Task prompt: Search the data for "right". Return each matching line.

▬▬▬▬▬▬

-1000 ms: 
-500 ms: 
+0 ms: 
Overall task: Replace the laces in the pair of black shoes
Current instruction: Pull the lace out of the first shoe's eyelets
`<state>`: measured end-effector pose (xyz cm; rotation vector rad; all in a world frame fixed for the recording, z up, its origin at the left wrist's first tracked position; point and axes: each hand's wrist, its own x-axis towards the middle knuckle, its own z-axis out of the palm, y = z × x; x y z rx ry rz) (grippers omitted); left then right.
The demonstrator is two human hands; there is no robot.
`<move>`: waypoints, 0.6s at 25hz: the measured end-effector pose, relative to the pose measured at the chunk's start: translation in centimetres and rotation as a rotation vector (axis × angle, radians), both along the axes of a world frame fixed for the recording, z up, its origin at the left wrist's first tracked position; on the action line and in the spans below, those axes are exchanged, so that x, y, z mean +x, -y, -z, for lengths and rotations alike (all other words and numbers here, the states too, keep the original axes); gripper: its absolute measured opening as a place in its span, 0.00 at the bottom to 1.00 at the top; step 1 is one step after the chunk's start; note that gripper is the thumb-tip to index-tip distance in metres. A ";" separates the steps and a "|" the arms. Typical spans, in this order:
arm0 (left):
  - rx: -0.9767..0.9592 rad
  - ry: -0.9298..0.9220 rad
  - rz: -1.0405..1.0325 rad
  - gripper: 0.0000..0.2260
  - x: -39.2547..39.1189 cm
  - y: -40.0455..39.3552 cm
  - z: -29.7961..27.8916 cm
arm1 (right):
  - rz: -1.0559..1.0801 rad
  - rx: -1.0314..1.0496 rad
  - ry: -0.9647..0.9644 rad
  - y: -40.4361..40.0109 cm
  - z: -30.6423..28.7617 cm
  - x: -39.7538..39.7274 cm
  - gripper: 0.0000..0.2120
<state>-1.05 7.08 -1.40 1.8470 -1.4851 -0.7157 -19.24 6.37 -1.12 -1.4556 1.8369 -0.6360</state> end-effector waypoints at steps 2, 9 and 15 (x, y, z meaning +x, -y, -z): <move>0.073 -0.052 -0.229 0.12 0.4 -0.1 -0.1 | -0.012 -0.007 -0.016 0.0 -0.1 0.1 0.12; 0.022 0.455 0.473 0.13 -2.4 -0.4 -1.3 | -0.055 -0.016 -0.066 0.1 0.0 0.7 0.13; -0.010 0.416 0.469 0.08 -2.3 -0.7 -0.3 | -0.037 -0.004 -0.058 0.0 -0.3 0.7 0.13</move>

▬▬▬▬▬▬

Written response:
`<state>`: measured end-effector pose (xyz cm; rotation vector rad; all in a world frame fixed for the recording, z up, its origin at the left wrist's first tracked position; point and axes: each hand's wrist, its own x-axis towards the middle knuckle, its own z-axis out of the palm, y = z × x; x y z rx ry rz) (grippers omitted); left then right.
arm1 (right):

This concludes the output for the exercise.